Some centuries earlier, Copernicus produced insights about the transit of planets; specifically, that the planets have the Sun as a fixed point around which they orbit. This observation undid conventional wisdom, which held that the Earth was the hub around which other bodies orbited. Later, Kepler explained the observations.
These examples illuminate the value of long-term direct observations of dynamic entities, especially groups of entities, to achieve more accurate understandings of not only the entities, but their actions and interactions.

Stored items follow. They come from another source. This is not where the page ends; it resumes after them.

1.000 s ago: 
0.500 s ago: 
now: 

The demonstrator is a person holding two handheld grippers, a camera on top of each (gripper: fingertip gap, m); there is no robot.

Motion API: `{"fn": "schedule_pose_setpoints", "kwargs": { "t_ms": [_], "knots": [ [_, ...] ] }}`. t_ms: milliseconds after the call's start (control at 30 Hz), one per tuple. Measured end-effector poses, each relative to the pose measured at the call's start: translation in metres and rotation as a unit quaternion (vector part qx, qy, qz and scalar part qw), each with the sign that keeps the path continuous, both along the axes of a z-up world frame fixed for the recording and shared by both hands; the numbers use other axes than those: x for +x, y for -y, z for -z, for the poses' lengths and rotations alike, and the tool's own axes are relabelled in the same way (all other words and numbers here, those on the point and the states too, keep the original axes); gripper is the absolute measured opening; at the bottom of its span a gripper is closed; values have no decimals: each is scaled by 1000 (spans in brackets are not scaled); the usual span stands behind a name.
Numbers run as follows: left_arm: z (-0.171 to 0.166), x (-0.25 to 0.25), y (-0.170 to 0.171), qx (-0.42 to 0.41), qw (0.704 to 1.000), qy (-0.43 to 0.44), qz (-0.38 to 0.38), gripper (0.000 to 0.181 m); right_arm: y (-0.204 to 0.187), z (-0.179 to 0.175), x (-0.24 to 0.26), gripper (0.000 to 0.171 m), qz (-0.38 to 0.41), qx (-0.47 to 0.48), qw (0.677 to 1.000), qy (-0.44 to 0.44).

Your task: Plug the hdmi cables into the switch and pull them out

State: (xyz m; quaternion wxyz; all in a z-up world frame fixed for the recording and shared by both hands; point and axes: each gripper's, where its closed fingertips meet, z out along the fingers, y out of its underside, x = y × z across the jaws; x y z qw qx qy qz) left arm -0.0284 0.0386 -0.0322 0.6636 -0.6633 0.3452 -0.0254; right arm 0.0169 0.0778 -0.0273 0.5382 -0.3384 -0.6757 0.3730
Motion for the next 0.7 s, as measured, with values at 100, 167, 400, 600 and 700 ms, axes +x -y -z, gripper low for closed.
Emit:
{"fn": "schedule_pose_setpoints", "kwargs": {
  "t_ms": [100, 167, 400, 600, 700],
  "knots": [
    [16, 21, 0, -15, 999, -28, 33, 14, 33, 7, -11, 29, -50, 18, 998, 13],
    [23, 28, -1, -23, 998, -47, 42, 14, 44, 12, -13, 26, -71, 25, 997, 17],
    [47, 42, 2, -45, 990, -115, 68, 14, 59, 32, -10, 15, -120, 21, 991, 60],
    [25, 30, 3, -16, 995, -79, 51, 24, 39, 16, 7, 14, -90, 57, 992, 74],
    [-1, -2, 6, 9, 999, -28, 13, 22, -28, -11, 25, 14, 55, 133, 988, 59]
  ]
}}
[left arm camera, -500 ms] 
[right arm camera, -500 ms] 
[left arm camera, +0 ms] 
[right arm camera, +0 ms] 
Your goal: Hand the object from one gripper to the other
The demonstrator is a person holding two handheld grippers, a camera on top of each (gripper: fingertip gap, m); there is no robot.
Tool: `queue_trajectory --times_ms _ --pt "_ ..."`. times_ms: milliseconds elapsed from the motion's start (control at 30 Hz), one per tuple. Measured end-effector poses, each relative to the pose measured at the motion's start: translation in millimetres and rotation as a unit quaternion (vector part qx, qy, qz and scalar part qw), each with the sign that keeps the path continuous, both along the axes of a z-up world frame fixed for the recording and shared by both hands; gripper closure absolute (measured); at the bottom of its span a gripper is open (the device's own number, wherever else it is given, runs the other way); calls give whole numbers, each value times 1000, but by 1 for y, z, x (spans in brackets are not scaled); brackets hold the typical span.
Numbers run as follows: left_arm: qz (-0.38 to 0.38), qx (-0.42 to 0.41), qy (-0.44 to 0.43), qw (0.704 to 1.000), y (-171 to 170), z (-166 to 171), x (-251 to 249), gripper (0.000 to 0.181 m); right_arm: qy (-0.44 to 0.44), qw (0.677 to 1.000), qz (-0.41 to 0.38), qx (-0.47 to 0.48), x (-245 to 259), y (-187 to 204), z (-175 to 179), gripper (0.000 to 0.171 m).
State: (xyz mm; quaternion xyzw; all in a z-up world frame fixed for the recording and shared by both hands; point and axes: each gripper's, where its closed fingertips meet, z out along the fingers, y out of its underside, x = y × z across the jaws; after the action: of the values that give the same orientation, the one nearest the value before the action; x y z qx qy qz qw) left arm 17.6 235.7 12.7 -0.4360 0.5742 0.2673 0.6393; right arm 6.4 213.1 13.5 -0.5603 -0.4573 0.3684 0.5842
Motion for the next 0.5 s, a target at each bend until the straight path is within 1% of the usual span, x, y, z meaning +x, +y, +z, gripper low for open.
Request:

The principle holds in contemporary society. Sociologists and anthropologists, for example, have long seen the importance of observing social groups first hand (long-term ethnographic studies, sometimes involving full participation) to gain insights that might lead to more complete understandings and explanations of group dynamics, and the impacts and consequences of group action and interaction. 
Moving now to consider a subject of great personal interest: boards and governance. How do boards work, and what are the characteristics of an effective board of directors? Can, and if so how, boards influence company performance? And how might one go about finding out?
To date, the predominant approach to tackling these questions has been to apply scientific principles, in search of linkages between attributes of boards and company performance. But this enquiry has raised yet more questions. For example, can a comprehensive understanding of the function, interaction and impact of boards be gained by studying isolated attributes of boards, such as the number of directors, independence, 'diversity', or other static attributes, all from outside the boardroom? Or by applying statistical methods to search for regularities (or differences) in publicly available data? Or by interviewing or surveying directors and/or managers about their perceptions about the conduct or behaviours of directors during board meetings?
Enquiries utilising these approaches have produced thousands of research papers and published articles. They have been helpful in so far as they have provided clues about what may or may not be material to identifying the characteristics of high performing boards and the impact of boards on company performance. But the basis of these studies is not as it first seems. These are not studies of boards in action, they are studies based on representations of specific attributes associated with boards, not actual data about the board going about its work—just as the headline picture looks like a pair of giraffes but they are representations, not giraffes.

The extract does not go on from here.